* [EXERCISE INSTRUCTIONS]:
Exact transcription of the data below is required, without the images.

* [INFORMATION PROVIDED]:
· · ·

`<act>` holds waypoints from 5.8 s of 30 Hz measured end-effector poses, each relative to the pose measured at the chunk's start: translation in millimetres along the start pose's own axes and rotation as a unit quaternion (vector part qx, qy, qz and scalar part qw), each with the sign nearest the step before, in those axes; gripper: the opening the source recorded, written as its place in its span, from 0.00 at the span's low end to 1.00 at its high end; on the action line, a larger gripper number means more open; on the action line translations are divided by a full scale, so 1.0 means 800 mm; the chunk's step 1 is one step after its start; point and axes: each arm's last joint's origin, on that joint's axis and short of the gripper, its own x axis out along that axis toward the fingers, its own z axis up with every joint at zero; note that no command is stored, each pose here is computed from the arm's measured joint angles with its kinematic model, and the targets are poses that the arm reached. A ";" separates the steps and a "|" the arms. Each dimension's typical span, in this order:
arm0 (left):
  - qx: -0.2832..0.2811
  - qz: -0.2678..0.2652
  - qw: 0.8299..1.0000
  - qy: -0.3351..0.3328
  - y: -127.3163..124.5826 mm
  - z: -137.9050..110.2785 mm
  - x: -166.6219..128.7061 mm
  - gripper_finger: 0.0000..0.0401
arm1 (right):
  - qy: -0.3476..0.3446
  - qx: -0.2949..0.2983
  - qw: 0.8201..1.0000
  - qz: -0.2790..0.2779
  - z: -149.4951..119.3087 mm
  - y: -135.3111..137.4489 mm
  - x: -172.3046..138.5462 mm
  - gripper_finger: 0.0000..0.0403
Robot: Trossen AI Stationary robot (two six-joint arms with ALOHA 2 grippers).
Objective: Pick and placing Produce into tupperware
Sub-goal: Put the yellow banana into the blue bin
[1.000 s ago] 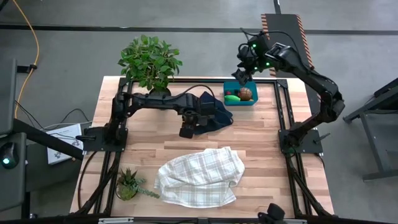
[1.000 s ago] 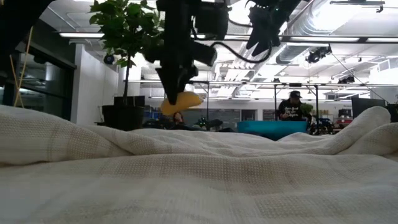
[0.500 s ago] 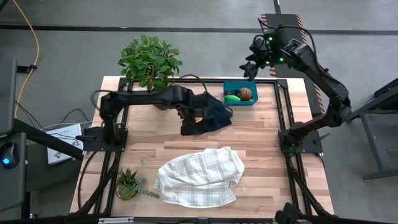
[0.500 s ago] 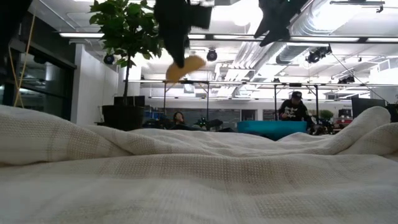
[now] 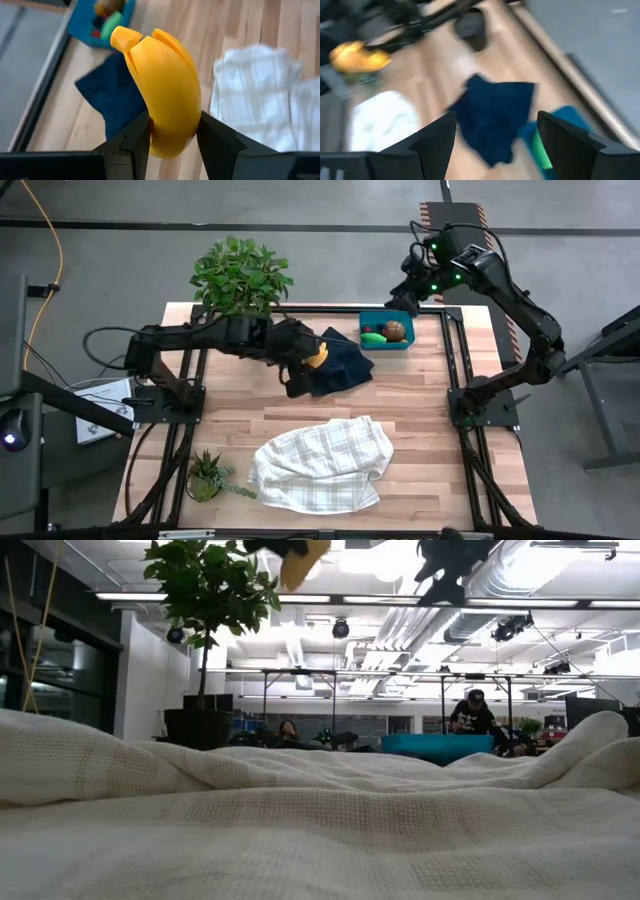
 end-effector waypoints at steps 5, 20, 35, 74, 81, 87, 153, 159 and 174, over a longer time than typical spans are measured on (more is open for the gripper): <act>-0.028 0.027 0.997 -0.064 -0.015 -0.001 -0.034 0.33 | 0.013 -0.025 0.989 0.144 -0.006 0.022 0.005 0.67; -0.121 0.124 0.977 -0.125 -0.072 -0.050 -0.056 0.33 | -0.017 -0.008 0.954 0.299 -0.065 0.050 0.092 0.67; -0.195 0.134 0.956 -0.172 -0.124 -0.095 -0.050 0.33 | -0.160 0.094 0.917 0.353 -0.117 0.082 0.135 0.67; -0.220 0.017 0.929 -0.298 -0.161 -0.101 -0.120 0.33 | -0.184 0.102 0.920 0.332 -0.120 0.122 0.142 0.67; -0.192 -0.030 0.937 -0.291 -0.142 -0.070 -0.108 0.33 | -0.184 0.103 0.919 0.332 -0.120 0.123 0.142 0.67; -0.163 -0.076 0.940 -0.291 -0.122 -0.047 -0.097 0.33 | -0.185 0.101 0.920 0.332 -0.120 0.123 0.142 0.67; -0.209 -0.187 0.919 -0.277 -0.048 0.001 0.006 0.33 | -0.226 0.044 0.890 0.394 -0.109 0.130 0.127 0.80; -0.209 -0.200 0.914 -0.283 -0.047 0.009 0.021 0.33 | -0.247 0.037 0.894 0.372 -0.108 0.129 0.128 0.80; -0.214 -0.197 0.914 -0.284 -0.033 0.013 0.030 0.33 | -0.260 0.027 0.887 0.379 -0.105 0.130 0.124 0.80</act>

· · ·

* [ANSWER SECTION]:
`<act>` holds waypoints from 5.8 s of 30 Hz measured end-effector poses, each relative to the pose measured at the chunk's start: translation in millimetres along the start pose's own axes and rotation as a unit quaternion (vector part qx, qy, qz and scalar part qw), each with the sign nearest the step before, in those axes; gripper: the opening the source recorded, written as its place in its span, from 0.00 at the span's low end to 1.00 at its high end; on the action line, a larger gripper number means more open; on the action line translations are divided by a full scale, so 1.0 means 800 mm; the chunk's step 1 is one step after its start; point and axes: each arm's last joint's origin, on that joint's axis and short of the gripper, its own x axis out along that axis toward the fingers, its own z axis up with every joint at zero; note that no command is stored, each pose here is computed from the arm's measured joint angles with its kinematic model, and the targets are poses that the arm reached. A ";" separates the steps and a "|" the arms. Each dimension's typical span, in this order:
arm0 (left):
  - qx: -0.2832..0.2811
  - qz: -0.2678..0.2652
  - qw: 0.8299..1.0000
  - qy: -0.3351..0.3328
  - y: -127.3163..124.5826 mm
  - z: -137.9050..110.2785 mm
  - x: -166.6219..128.7061 mm
  - gripper_finger: 0.0000..0.0401
arm1 (right):
  - qy: -0.3476..0.3446
  - qx: -0.2949..0.2983
  - qw: 0.8201..1.0000
  - qz: -0.2790..0.2779
  - z: -149.4951..119.3087 mm
  - y: -135.3111..137.4489 mm
  - x: -172.3046..138.5462 mm
  - gripper_finger: 0.0000..0.0403
Robot: Trossen AI Stationary robot (two six-joint arms with ALOHA 2 grippers).
Objective: Pick and placing Produce into tupperware
Sub-goal: Put the yellow banana into the blue bin
[1.000 s ago] 
[1.000 s ago] 
[0.500 s ago] 
[0.500 s ago] 
[now] 
 end-effector waypoints at steps 5, 20, 35, 74, 81, 87, 153, 159 and 174, over a longer time than typical spans are measured on (more is open for the gripper): <act>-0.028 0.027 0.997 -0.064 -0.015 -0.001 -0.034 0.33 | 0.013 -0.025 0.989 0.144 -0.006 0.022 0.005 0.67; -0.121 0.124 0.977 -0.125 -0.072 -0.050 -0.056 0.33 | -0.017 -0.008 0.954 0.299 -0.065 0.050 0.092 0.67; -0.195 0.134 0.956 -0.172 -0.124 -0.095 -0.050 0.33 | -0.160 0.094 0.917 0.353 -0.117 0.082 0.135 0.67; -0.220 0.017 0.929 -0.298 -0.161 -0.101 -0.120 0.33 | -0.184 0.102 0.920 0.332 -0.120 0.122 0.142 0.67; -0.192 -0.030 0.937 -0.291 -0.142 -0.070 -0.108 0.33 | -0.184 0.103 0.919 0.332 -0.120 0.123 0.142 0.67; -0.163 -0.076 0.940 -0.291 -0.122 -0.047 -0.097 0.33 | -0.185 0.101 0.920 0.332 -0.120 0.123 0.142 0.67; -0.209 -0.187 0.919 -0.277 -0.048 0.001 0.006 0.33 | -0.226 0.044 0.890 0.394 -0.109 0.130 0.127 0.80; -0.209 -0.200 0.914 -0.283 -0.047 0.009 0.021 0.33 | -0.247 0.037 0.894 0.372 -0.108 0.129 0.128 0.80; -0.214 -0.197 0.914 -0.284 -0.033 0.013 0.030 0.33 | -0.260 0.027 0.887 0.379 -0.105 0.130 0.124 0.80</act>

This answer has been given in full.